The Lancaster/Kendal Canal looking north towards Garth's Bridge.

View taken south with my back to the M6 Motorway.

Escaping the flatlands, ascending through Gorse and limestone scree.

Wonderful views over the pastoral land of South Lakeland.

Looking west to Arnside and Silverdale, Area of Outstanding Natural Beauty.

The summit Farleton Fell, looking to the blue/grey hills of Lakeland.

The cliffs of Holmepark Fell with stunning views to Morecambe Bay.

Clints and Grikes on Farleton Fell.

Seen over Holmepark Fell, Hutton Roof Crags.

Limestone pavements on Farleton Fell.

From near Newbiggin Crags views to Hutton Roof Crags.

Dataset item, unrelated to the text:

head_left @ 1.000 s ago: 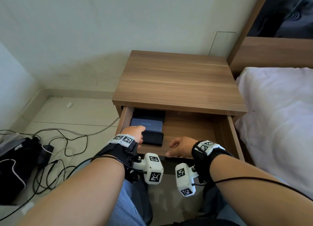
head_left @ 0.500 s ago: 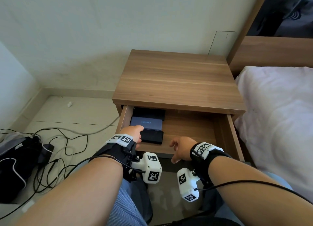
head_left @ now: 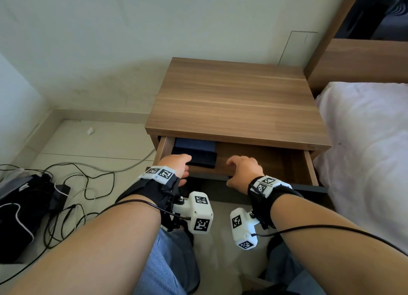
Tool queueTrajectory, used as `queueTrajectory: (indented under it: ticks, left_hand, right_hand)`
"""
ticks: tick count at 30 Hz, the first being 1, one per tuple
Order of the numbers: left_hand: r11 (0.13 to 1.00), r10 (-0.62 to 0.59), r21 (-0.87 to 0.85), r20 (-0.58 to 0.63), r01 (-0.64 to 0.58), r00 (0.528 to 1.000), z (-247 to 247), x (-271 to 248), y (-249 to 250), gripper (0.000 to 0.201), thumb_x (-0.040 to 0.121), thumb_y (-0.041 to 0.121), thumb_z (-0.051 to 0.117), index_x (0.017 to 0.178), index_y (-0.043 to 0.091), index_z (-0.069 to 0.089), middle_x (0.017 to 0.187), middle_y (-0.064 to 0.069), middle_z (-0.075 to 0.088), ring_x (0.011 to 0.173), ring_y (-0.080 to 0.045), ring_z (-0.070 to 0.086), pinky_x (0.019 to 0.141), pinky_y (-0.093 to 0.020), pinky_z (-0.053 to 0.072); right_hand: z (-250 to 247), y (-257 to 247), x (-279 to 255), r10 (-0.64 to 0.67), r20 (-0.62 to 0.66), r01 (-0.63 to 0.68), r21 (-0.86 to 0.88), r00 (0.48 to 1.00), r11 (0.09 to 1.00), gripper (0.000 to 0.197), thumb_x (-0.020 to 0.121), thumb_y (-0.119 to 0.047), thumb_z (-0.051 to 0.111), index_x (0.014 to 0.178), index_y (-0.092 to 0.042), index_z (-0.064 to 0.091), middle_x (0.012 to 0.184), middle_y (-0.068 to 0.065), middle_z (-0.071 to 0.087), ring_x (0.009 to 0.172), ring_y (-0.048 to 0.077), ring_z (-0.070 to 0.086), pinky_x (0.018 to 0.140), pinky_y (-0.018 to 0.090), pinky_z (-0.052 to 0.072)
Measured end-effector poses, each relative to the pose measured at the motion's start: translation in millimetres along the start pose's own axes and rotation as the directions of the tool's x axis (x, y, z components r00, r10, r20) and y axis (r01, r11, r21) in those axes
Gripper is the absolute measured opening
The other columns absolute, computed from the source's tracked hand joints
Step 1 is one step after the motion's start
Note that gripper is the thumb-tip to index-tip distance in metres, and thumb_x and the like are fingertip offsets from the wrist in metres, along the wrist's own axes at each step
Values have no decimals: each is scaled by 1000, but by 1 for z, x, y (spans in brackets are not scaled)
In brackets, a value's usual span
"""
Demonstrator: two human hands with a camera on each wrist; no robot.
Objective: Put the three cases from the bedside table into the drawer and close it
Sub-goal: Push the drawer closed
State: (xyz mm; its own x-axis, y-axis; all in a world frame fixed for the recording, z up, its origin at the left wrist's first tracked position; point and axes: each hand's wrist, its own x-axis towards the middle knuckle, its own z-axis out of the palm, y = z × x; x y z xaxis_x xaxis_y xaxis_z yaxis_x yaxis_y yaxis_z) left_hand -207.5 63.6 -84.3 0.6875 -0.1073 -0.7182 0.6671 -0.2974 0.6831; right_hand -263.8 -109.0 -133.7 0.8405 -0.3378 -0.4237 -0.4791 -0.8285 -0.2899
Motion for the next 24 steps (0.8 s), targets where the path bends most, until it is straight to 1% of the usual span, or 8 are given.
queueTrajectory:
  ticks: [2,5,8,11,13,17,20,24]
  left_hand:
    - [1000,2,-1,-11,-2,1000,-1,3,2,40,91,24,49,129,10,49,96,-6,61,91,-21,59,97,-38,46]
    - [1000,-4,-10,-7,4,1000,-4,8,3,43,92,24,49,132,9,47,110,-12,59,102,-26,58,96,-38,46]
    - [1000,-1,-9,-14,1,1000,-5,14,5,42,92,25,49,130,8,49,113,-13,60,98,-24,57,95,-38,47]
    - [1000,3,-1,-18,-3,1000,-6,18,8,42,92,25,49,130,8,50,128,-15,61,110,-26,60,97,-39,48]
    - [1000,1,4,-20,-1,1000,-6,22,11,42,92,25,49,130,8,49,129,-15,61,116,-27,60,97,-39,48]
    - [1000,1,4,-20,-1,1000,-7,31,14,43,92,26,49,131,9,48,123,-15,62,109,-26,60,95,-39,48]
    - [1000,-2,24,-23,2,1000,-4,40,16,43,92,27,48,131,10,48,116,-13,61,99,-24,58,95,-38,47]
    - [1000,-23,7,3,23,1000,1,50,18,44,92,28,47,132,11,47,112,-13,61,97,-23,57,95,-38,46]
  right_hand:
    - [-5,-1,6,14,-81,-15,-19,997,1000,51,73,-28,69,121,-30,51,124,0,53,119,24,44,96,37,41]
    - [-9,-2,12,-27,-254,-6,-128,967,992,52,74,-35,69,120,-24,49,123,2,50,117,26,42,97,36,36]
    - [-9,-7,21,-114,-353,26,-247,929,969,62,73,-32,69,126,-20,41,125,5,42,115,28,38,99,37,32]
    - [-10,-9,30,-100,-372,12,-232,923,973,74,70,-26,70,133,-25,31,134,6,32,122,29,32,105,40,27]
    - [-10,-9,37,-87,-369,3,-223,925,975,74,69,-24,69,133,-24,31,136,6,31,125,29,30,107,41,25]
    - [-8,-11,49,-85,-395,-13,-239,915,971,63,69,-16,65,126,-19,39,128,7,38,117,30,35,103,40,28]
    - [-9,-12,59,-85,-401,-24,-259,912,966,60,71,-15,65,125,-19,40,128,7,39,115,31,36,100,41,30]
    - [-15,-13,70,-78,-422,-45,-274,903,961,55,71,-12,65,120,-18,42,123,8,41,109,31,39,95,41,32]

The vast expanse of the Lune Valley, on the far horizon the hills of the Yorkshire Dales.

View taken from above Newbiggin Crags, the dark mass of the Middleton Fells and Barbon Low Fells, catching the light on the horizon, Crag Hill and the Barbon High Fells.

A mosaic of green sheep pastures, a civilized landscape that carries the eye into the Lune Valley.

Ascending Hutton Roof Crags looking back to the stunning limestone scenery of Holmepark Fell (to the left of the wall) and Farleton Fell.

As seen over upper Morecambe Bay, another exceptional limestone fell, born of the same parents as Farleton and Hutton Roof, Whitbarrow.

The summit Hutton Roof Crags.

Holmepark Fell captures the morning sunlight, in the distance, blue/grey today, melting into the horizon the Howgill Fells.

The scene across the summit of Hutton Roof Crags, shattered limestone and dwarf flora.

Seen from Lancelot Clark Storth, visited many times Arnside Knott.

Above my head the Lancaster/Kendal Canal passes over New Mill Aqueduct.

Wandering back I passed this interesting feature, when the northern reaches of the canal were opened in 1819 these coke ovens were built, used to burn volcanic impurities such as sulphur out of coal to make it ideal for iron smelting, this would suggest that somewhere near by there were once coal pits.